Clip11 The Minister was asked to exert some influence over Ofcom and to report back to the House. In fact, Ofcom is not accountable to the government, it is (or should be) proudly independent, and accountable only to parliament. Likewise, the Minister cannot be held to account by parliament for the activities of Ofcom.

Clip12 The LibDem spokesperson (Lorely Burt) stressed some valuable points, although failed to draw a conclusion. She did not even comment on whether Ofcom had fulfilled the expectation which she and others imposed on it in 2006.It is disappointing that her points could not be rammed home, as a series of questions was left hanging. She asked "will it work?" in 2006, but does not offer a view on whether it did when addressing the issue again, and simply repeating the same question, in 2010! I do not believe that the coalition agreement demands support for the Minister's view that Silent Calls (subject to a 3% limit) are acceptable.

Clip13 A Labour Party backbench member (Chris Leslie) made a useful contribution.

In the same spirit as that in which I understand his proposal to have been made, I support his call for the top current abuses to be made visible. I believe that the names of those who are making large numbers of Silent Calls but are found to be complying with the Ofcom "rules" should be published.

At the very least this would enable victims to avoid wasting their time by complaining to Ofcom about acceptable Silent Calls. It would also, as Mr Leslie suggests, encourage citizens to take direct action against those who effectively hold "an Ofcom license to make Silent Calls".

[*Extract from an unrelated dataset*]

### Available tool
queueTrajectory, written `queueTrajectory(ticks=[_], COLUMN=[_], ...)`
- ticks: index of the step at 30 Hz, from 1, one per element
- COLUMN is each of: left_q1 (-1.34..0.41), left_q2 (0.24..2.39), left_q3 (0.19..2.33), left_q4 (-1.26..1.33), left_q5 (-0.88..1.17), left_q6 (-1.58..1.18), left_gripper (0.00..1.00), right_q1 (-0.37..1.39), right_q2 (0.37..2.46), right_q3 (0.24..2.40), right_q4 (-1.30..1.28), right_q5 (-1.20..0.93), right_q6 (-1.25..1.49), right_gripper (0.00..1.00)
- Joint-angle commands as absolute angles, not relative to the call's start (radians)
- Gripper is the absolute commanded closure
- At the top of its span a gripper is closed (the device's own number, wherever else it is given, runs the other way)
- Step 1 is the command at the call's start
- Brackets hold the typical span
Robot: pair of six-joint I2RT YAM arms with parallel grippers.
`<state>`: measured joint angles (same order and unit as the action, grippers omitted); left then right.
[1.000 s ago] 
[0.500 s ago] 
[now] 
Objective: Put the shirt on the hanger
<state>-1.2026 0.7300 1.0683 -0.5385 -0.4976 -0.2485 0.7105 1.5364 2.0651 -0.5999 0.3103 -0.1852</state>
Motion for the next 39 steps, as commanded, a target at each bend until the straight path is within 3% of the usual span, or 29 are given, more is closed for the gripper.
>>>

(I trust that this suggestion was not made entirely seriously. This would be taking the "Big Society" much too far, especially if the widely-supported idea of two million pounds worth of damage being an appropriate penalty for a Silent Caller were to be carried through. If this concept of citizen enforcement were to be extended, then we could however save a very large amount of the present budgets for the Home and Justice departments.)

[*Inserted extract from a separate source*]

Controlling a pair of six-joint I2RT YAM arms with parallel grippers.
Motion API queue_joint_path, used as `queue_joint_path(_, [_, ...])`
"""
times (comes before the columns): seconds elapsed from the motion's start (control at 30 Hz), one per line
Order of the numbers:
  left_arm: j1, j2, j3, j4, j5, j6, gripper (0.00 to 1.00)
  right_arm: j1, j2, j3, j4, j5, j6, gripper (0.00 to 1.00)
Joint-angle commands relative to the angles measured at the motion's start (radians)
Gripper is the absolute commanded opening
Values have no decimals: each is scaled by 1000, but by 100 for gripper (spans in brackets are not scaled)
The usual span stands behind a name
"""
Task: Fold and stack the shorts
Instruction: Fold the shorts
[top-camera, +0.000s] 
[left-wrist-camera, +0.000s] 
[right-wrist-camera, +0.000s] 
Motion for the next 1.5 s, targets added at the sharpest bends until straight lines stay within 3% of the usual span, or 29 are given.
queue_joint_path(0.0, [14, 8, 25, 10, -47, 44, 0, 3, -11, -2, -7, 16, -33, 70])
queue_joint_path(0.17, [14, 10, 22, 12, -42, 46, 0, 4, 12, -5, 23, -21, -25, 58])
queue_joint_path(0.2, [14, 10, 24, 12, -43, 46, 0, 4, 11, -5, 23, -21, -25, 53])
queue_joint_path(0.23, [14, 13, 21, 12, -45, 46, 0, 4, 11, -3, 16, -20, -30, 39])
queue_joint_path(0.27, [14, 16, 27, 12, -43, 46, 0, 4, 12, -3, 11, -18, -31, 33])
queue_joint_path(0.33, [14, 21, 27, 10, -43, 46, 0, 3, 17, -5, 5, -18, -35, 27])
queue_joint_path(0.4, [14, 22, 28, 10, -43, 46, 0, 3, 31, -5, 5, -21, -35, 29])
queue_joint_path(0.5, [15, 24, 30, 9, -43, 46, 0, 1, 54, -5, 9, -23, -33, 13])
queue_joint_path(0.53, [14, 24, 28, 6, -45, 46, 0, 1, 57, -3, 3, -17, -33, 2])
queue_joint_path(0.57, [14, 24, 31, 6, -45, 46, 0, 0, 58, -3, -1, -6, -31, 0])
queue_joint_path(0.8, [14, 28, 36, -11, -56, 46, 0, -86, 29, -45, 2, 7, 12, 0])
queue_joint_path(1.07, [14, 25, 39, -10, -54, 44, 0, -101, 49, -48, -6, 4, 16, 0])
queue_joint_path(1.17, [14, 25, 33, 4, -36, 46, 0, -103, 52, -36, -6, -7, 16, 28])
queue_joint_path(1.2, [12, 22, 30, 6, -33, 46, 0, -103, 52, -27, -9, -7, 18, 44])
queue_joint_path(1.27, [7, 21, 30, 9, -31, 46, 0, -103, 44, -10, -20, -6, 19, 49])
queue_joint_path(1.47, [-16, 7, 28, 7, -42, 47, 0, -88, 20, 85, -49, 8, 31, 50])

Clip14 In summing up, the Minister referred to the Ofcom rules having features other than the 3% limit

He fails to point out that these are only factors which are used in mitigation, in cases where the 3% limit has been exceeded. They may be used by Ofcom to prevent action being taken, or to reduce the level of penalty deemed necessary. They are not, as the Minister may have believed and seemed to imply, additional requirements.

Clip15 The Minister confirmed a meeting with Ofcom.

Clip16 He also offered to report back to the committee on that meeting.

I have asked for a suitable version of this report to be made publicly available.

I have subsequently written to the members of this committee and also to the Business Innovation and Skills (Select) Committee. It is the latter, not the Minister or his department, which holds Ofcom to account.